So that's where our rain is going.
Rain has been forecast here for the last two days. Clouds as black as yer hat have come up the valley at us & just rolled straight over with not so much as a drop.

Mind you, I've just heard a bit of thunder so there's still hope.

The lower temps have been quite welcome though.:clap2:



Doggy


----------



## JBODEN (Jul 10, 2009)

Hello Xtreme, I tried to send a message to you (to introduce myself), but for some reason I was blocked. I'm interested in cave houses and, since you are in that region I thought that you could give me some advice/info. How can I contact you directly (email?)?


----------



## XTreme (May 17, 2008)

JBODEN said:


> Hello Xtreme, I tried to send a message to you (to introduce myself), but for some reason I was blocked. I'm interested in cave houses and, since you are in that region I thought that you could give me some advice/info. How can I contact you directly (email?)?


I've PM'd you!


----------



## Suenneil (Feb 17, 2009)

owdoggy said:


> So that's where our rain is going.
> Rain has been forecast here for the last two days. Clouds as black as yer hat have come up the valley at us & just rolled straight over with not so much as a drop.
> 
> Mind you, I've just heard a bit of thunder so there's still hope.
> ...


Still hot and sticky in Estepona .... no sign of rain, thunder, lightning or similar! It was still showing 27 degrees on the roadside temperature gauge last night at 11.30 pm! and trying to dry my bloody hair this morning was a nightmare  as fast as I dry one side the other one is damp again! .... I hate getting ready for work in the Summer 

Sue x


----------



## Tallulah (Feb 16, 2009)

Suenneil said:


> Still hot and sticky in Estepona .... no sign of rain, thunder, lightning or similar! It was still showing 27 degrees on the roadside temperature gauge last night at 11.30 pm! and trying to dry my bloody hair this morning was a nightmare  as fast as I dry one side the other one is damp again! .... I hate getting ready for work in the Summer
> 
> Sue x


It's an absolute scorcher here again today...."What, in Galicia?!?!" I hear you say!! Yep - mist over the mountains and hills has just been burnt away by the sunshine, so we're getting ready, picnic sorted to take the kids for a trip to the aqua park......it's so nice to feel the heat! It's been quite disappointing on the summer so far here - but we enjoyed the beach yesterday with the parents - all in for a swim and took the dinghy out! Let's hope it continues (well, here anyway!) for a little while yet....please!


----------



## Suenneil (Feb 17, 2009)

Tallulah said:


> It's an absolute scorcher here again today...."What, in Galicia?!?!" I hear you say!! Yep - mist over the mountains and hills has just been burnt away by the sunshine, so we're getting ready, picnic sorted to take the kids for a trip to the aqua park......it's so nice to feel the heat! It's been quite disappointing on the summer so far here - but we enjoyed the beach yesterday with the parents - all in for a swim and took the dinghy out! Let's hope it continues (well, here anyway!) for a little while yet....please!

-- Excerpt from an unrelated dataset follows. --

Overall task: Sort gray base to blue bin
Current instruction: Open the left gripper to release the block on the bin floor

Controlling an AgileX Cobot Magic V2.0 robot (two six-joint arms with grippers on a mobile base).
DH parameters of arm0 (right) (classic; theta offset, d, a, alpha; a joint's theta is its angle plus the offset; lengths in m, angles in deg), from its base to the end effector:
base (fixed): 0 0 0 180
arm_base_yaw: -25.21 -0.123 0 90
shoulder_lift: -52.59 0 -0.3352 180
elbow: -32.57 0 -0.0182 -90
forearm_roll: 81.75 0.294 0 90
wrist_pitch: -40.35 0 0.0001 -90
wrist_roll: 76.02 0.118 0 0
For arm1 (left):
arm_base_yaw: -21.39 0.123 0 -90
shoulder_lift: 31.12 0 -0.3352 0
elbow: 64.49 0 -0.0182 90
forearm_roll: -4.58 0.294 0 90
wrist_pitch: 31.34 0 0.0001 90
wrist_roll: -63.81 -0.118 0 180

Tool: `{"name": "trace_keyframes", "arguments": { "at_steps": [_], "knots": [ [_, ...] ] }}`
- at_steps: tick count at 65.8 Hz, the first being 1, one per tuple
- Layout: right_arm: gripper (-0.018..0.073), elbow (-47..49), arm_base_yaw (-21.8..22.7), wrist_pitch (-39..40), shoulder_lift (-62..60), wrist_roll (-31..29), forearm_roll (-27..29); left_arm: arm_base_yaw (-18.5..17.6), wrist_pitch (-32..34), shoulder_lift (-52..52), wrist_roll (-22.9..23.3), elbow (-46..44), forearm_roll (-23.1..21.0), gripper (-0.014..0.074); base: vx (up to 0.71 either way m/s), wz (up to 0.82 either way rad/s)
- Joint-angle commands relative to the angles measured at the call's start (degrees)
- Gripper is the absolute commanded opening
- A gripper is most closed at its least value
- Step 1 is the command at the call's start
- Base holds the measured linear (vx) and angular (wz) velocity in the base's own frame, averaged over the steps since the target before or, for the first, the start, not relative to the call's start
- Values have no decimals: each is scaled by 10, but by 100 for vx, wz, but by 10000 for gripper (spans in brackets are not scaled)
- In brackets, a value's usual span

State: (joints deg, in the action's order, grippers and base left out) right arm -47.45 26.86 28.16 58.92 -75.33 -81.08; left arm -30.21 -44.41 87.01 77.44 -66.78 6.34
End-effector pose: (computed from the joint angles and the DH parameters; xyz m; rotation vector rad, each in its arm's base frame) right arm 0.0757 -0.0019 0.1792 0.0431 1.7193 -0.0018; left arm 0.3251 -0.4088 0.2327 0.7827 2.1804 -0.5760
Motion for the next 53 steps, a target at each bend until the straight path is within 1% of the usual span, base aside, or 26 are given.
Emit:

Hope you and the family have a great day Tally! cant believe you have had a disappointing Summer ..... I just assume its scorching hot all over Spain in Summer  how wrong could I have been!

Hope the sun keeps shining for you all .....  xx


----------



## XTreme (May 17, 2008)

The royal seal of approval to my return has been given!

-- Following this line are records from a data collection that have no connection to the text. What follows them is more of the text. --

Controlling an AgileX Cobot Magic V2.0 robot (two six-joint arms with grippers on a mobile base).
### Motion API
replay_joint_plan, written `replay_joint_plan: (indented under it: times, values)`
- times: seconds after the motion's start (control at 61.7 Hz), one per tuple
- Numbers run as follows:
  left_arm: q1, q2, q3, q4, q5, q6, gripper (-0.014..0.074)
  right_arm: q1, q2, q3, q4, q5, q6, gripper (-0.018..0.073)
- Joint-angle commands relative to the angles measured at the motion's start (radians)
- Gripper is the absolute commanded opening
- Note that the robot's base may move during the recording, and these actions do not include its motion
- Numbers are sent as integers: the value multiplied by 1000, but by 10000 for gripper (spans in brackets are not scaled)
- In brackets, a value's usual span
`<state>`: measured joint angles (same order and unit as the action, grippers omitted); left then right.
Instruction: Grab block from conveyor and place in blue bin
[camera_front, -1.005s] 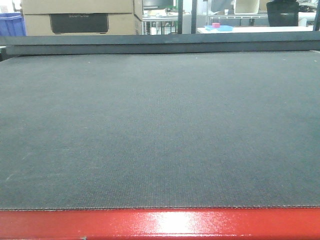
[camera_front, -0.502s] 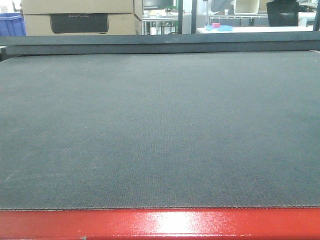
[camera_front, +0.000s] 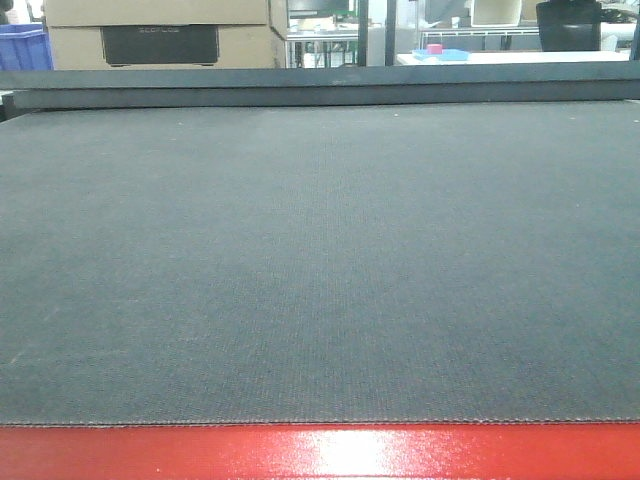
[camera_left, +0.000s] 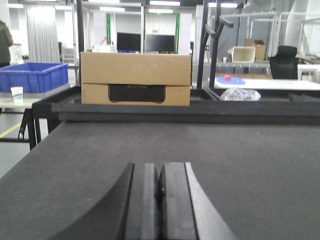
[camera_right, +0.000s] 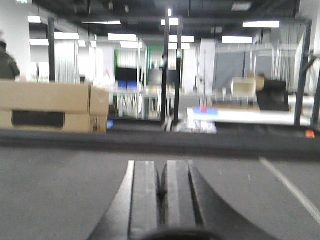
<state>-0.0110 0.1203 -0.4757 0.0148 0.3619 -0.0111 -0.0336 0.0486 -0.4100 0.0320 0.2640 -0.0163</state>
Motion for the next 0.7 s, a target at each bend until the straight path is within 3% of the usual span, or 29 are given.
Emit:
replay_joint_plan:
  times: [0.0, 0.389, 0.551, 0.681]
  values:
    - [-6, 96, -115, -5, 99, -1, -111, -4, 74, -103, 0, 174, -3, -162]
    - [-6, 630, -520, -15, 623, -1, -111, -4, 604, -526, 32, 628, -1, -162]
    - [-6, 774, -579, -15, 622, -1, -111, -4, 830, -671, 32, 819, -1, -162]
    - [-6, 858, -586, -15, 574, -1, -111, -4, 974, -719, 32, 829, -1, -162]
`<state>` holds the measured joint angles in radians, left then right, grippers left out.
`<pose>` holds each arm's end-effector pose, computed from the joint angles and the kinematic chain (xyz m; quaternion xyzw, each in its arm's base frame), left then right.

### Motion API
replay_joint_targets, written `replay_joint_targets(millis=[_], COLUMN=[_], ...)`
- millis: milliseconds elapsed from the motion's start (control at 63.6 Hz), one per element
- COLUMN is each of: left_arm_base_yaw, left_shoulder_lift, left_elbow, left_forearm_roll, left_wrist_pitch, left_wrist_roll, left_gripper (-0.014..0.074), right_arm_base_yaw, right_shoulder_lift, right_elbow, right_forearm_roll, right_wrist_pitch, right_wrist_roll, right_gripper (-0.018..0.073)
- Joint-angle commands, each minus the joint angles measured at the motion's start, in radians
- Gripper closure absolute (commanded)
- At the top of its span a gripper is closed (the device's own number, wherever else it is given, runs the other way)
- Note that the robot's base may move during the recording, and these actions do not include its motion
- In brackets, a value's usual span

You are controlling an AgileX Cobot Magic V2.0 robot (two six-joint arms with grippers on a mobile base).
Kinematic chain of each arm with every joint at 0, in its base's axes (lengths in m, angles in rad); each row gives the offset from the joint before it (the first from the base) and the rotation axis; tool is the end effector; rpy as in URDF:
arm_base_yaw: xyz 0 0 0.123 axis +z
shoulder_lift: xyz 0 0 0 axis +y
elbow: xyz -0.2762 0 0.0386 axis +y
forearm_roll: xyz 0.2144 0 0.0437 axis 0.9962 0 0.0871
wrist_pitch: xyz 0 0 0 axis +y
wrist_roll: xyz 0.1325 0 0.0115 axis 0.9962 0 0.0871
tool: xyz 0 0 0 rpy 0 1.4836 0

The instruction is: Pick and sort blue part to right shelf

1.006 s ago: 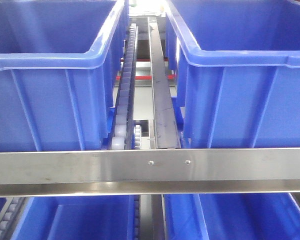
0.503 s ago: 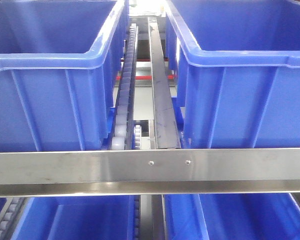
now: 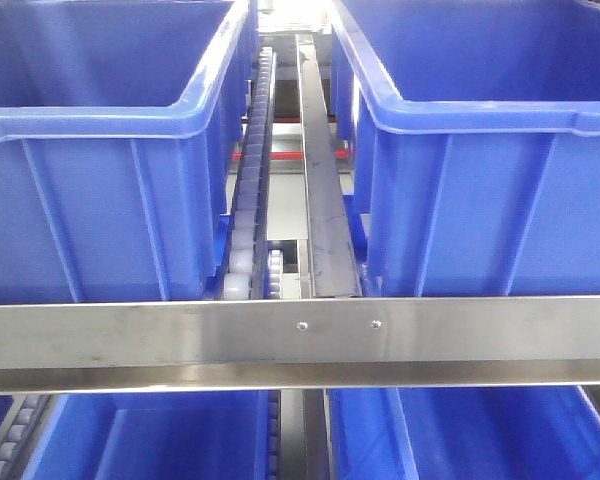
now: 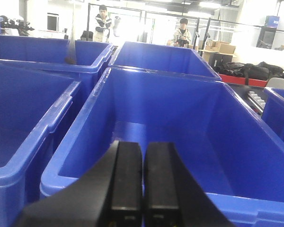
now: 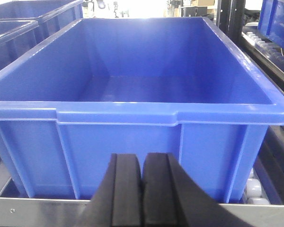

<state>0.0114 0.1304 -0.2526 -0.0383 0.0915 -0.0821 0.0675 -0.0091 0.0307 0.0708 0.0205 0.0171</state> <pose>0.0707 0.0003 0.2823 -0.0424 0.6628 -0.0418 0.7464 0.0714 0.0050 0.2041 0.0065 0.6909 0.0566 0.7207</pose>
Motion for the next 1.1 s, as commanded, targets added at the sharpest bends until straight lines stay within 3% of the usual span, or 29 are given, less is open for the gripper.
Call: replay_joint_targets(millis=[0,79,189,456,550,629,676,865,1085], left_arm_base_yaw=[0.002,0.002,-0.021,-0.128,-0.126,-0.122,-0.114,-0.067,-0.068], left_shoulder_lift=[0.009,0.007,0.003,-0.057,-0.08,-0.105,-0.124,-0.159,-0.159], left_elbow=[-0.024,-0.005,0.048,0.184,0.23,0.287,0.281,0.283,0.283], left_forearm_roll=[-0.008,0.003,0.105,0.06,0.013,0.013,0.013,-0.01,-0.01], left_wrist_pitch=[-0.078,-0.079,-0.081,-0.092,-0.116,-0.207,-0.165,-0.182,-0.184], left_wrist_roll=[-0.004,-0.004,-0.004,-0.004,-0.004,-0.004,-0.004,0.037,0.037], left_gripper=[0.0473,0.0473,0.0473,0.0473,0.0473,0.0473,0.0473,0.0473,0.0473], right_arm_base_yaw=[-0.005,-0.005,-0.005,-0.005,-0.005,-0.005,-0.005,-0.005,-0.005], right_shoulder_lift=[-0.023,-0.023,-0.023,-0.023,-0.023,-0.023,-0.023,-0.022,-0.022], right_elbow=[-0.022,-0.022,-0.022,-0.022,-0.022,-0.022,-0.022,-0.022,-0.022], right_forearm_roll=[-0.011,-0.011,-0.011,-0.011,-0.011,-0.011,-0.011,-0.011,-0.011], right_wrist_pitch=[-0.094,-0.094,-0.094,-0.094,-0.094,-0.094,-0.094,-0.094,-0.093], right_wrist_roll=[0.0,0.0,0.0,0.0,0.0,0.0,0.0,0.0,0.0], right_gripper=[0.0505,0.0505,0.0505,0.0505,0.0505,0.0505,0.0505,0.0505,0.0505])
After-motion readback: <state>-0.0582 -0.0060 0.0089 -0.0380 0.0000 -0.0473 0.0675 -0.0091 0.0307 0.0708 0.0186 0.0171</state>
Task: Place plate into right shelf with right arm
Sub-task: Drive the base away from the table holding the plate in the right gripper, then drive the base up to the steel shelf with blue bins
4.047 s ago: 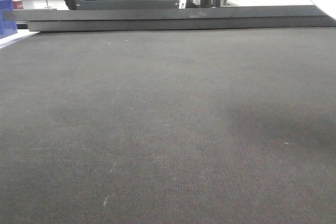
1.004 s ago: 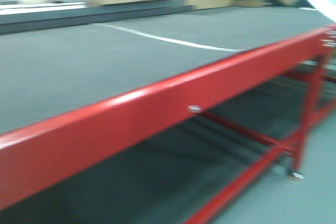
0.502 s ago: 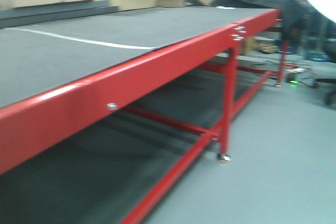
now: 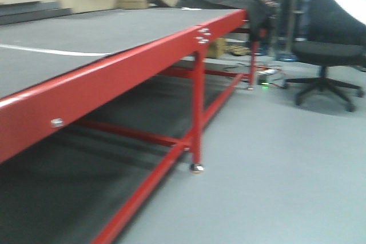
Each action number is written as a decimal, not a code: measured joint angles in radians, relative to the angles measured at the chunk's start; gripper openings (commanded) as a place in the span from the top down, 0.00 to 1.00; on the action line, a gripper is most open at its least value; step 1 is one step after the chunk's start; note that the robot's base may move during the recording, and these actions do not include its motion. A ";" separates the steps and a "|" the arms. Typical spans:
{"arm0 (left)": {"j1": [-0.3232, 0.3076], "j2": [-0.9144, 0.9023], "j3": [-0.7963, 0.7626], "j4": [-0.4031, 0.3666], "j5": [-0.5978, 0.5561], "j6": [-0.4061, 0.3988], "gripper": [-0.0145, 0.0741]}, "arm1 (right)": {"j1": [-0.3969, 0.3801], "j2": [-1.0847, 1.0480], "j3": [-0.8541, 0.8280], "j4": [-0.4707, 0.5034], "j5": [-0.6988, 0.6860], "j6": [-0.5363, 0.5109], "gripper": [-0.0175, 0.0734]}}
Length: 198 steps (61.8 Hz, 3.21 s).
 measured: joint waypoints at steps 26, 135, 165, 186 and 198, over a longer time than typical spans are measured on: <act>0.000 0.000 0.000 0.000 0.000 0.000 0.98 | 0.000 0.000 0.000 0.000 0.000 0.000 0.74; 0.000 0.000 0.000 0.000 0.000 0.000 0.98 | 0.000 0.000 0.000 0.000 0.002 0.000 0.74; 0.000 0.000 0.000 0.000 0.000 0.000 0.98 | 0.000 0.000 0.000 0.000 0.002 0.000 0.74; 0.000 0.000 0.000 0.000 0.000 0.000 0.98 | 0.000 0.000 0.000 0.000 0.002 0.000 0.74; 0.000 0.000 0.000 0.000 0.000 0.000 0.98 | 0.000 0.000 0.000 0.000 0.002 0.000 0.74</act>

Jo's nuking my posts again! 

It's Showtime! Bring on The Trolls!


----------



## tallbob (Aug 14, 2009)

Caz.I said:


> Hi Maggie,
> If you stay perfectly still with head placed firmly in the fridge,


does that mean that the rest of the body would be sticking out?

Which reminds me of a joke

Robbie Williams, Kylie Minogue and Elton John are walking down the street suddenly Kylie trips and falls head first through some railings and is stuck firm, quick as a flash Robbie goes forwards pulls down her gold hot pants and gives her one, when he's finished he turns to Elton and say go on Elton your turn, Elton starts crying and says Robbie I can't get my head through those railings:focus:


----------



## Caz.I (Mar 21, 2009)

tallbob said:


> does that mean that the rest of the body would be sticking out?
> 
> Which reminds me of a joke
> 
> Robbie Williams, Kylie Minogue and Elton John are walking down the street suddenly Kylie trips and falls head first through some railings and is stuck firm, quick as a flash Robbie goes forwards pulls down her gold hot pants and gives her one, when he's finished he turns to Elton and say go on Elton your turn, Elton starts crying and says Robbie I can't get my head through those railings:focus:


Oh dear. Clearly, the water in Huescar has left permanent damage!


----------



## jojo (Sep 20, 2007)

Caz.I said:


> Oh dear. Clearly, the water in Huescar has left permanent damage!


Frightening isnt it. Two of em!!!!!!!! lotsa nuking to come!!!

Jo xxx


----------



## Caz.I (Mar 21, 2009)

jojo said:


> Frightening isnt it. Two of em!!!!!!!! lotsa nuking to come!!!
> 
> Jo xxx


Yes, you are going to have your hands full!


----------